Your assignment:
Would you print the data below exactly, leaving out every picture?

Given data: Begin

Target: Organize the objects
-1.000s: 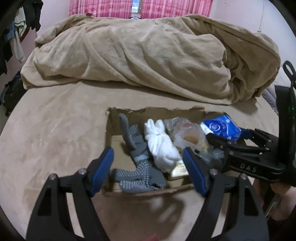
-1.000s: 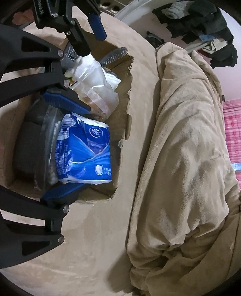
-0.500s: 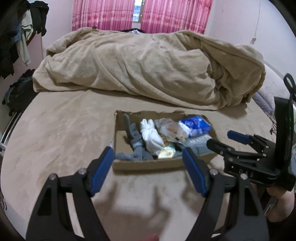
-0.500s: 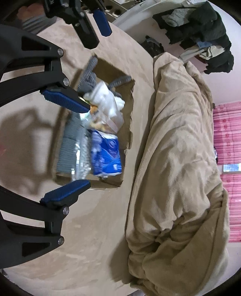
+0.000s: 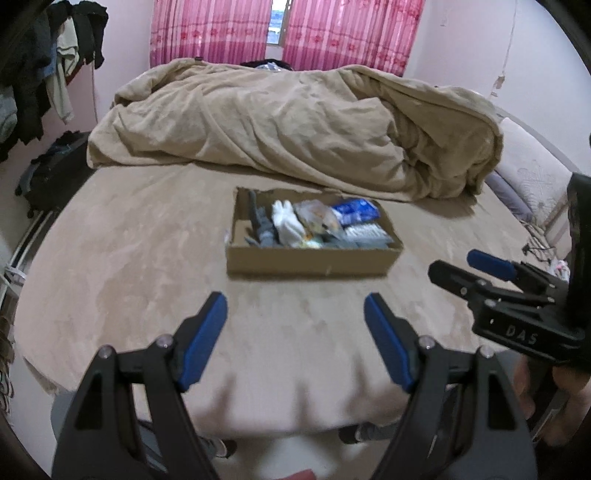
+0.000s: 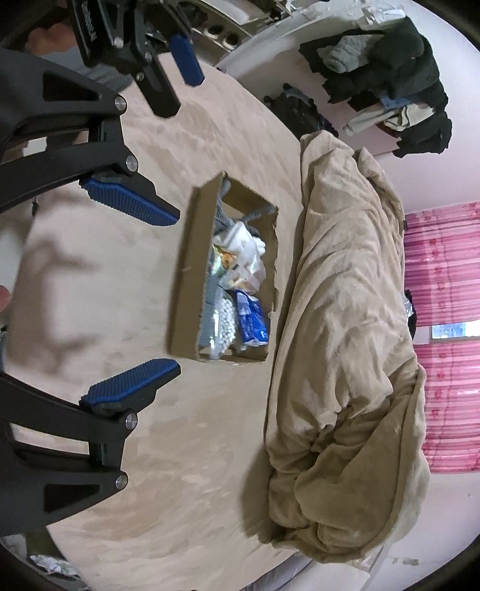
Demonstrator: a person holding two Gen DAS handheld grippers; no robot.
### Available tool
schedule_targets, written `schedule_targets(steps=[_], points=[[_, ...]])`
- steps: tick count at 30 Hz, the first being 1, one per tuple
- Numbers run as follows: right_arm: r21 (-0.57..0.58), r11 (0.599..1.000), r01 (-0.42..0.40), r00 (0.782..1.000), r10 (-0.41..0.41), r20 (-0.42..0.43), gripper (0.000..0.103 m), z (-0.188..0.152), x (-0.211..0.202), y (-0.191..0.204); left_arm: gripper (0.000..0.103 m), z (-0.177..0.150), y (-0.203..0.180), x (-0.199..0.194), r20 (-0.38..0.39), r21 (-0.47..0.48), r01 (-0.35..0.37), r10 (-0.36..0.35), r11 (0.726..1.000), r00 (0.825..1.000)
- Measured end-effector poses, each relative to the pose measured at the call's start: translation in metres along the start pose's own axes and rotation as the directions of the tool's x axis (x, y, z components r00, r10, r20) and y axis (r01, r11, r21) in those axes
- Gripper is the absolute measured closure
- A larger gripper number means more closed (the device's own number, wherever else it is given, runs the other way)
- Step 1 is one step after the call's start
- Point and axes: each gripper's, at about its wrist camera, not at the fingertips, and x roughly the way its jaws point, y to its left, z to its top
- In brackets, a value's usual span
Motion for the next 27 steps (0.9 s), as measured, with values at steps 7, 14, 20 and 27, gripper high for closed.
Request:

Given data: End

Result below:
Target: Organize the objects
-1.000s: 
-1.000s: 
-0.500s: 
-0.500s: 
+0.000s: 
+0.000s: 
Demonstrator: a person holding two Gen DAS handheld grippers; no robot.
### Available tool
schedule_targets, written `schedule_targets(steps=[_], points=[[_, ...]])`
- steps: tick count at 30 Hz, the first being 1, one per tuple
- Numbers run as follows: right_arm: r21 (-0.57..0.58), r11 (0.599..1.000), r01 (-0.42..0.40), r00 (0.782..1.000), r10 (-0.41..0.41), r20 (-0.42..0.43), gripper (0.000..0.103 m), z (-0.188..0.152), x (-0.211..0.202), y (-0.191..0.204); left_arm: gripper (0.000..0.103 m), z (-0.177..0.150), y (-0.203..0.180), x (-0.199..0.194), r20 (-0.38..0.39), r21 (-0.47..0.48), r01 (-0.35..0.37), r10 (-0.36..0.35), r11 (0.726..1.000), r00 (0.825..1.000)
- Measured end-effector poses, each relative to the pose measured at the call's start: translation in metres along the start pose's own axes and rotation as the directions of the tool's x axis (x, y, z components r00, r10, r20) and y axis (r01, r11, r21) in those axes
- Gripper is the absolute measured closure
- A larger gripper number means more closed (the device's own number, wherever else it is given, runs the other way)
- Step 1 is one step after the call's start
- Point and axes: each gripper's, at about its wrist camera, not at the fingertips, and x roughly the way its jaws point, y to its left, z to its top
- In brackets, a value's usual span
Motion for the next 27 steps (0.9 s), as measured, with values at steps 7, 14, 20 and 27, gripper high for closed.
Request:

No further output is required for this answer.